### [WORK ORDER]
Within the material below, count every line with the string "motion". Give no more than the number.

■ ■ ■ ■ ■ ■ ■

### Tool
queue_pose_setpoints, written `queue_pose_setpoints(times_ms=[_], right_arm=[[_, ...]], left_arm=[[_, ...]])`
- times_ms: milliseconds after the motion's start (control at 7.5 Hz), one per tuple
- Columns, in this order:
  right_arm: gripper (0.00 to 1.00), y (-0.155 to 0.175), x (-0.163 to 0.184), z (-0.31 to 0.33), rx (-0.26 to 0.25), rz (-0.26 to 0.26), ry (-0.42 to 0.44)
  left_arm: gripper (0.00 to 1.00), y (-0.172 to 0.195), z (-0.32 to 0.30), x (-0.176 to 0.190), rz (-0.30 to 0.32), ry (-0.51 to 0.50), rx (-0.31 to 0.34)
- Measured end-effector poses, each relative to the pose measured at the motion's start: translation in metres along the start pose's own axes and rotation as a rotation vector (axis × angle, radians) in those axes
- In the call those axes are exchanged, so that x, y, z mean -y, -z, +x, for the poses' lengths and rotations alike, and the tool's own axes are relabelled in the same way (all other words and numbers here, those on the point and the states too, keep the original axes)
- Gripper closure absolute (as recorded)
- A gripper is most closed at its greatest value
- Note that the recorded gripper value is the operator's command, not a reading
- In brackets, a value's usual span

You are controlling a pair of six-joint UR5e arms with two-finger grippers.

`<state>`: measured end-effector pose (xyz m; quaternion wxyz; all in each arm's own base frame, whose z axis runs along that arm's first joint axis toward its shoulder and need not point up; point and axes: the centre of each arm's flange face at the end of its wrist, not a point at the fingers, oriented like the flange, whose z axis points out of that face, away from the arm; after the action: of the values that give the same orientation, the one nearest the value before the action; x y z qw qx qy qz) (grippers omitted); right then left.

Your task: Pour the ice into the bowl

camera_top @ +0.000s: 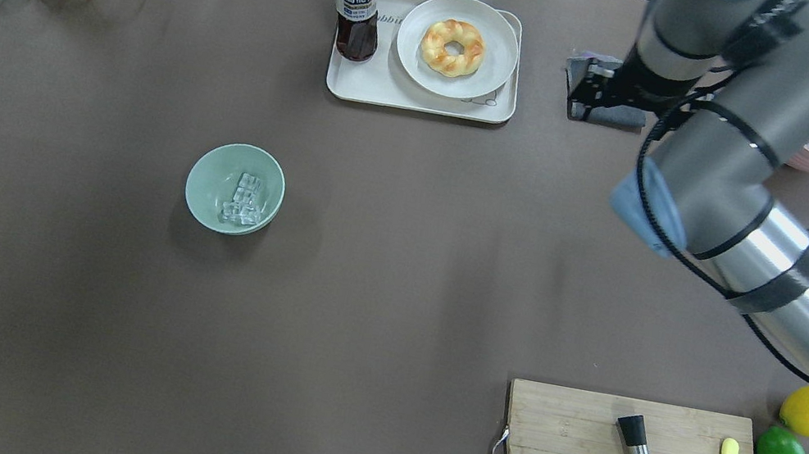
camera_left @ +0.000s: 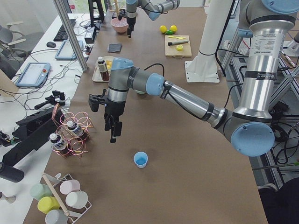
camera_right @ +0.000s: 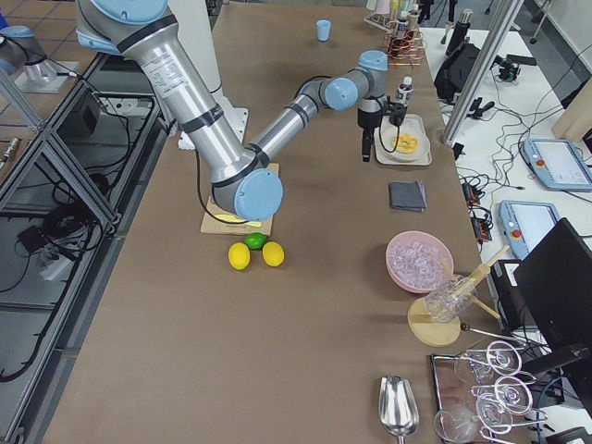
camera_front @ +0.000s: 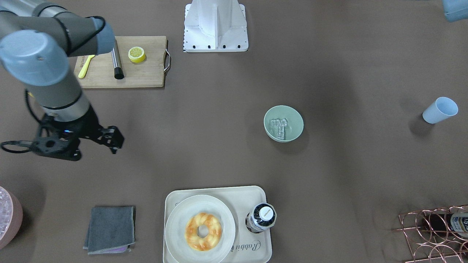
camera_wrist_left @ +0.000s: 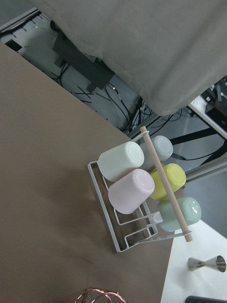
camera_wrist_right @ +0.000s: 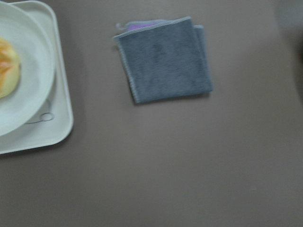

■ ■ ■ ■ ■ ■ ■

### [COMPLETED EXERCISE]
2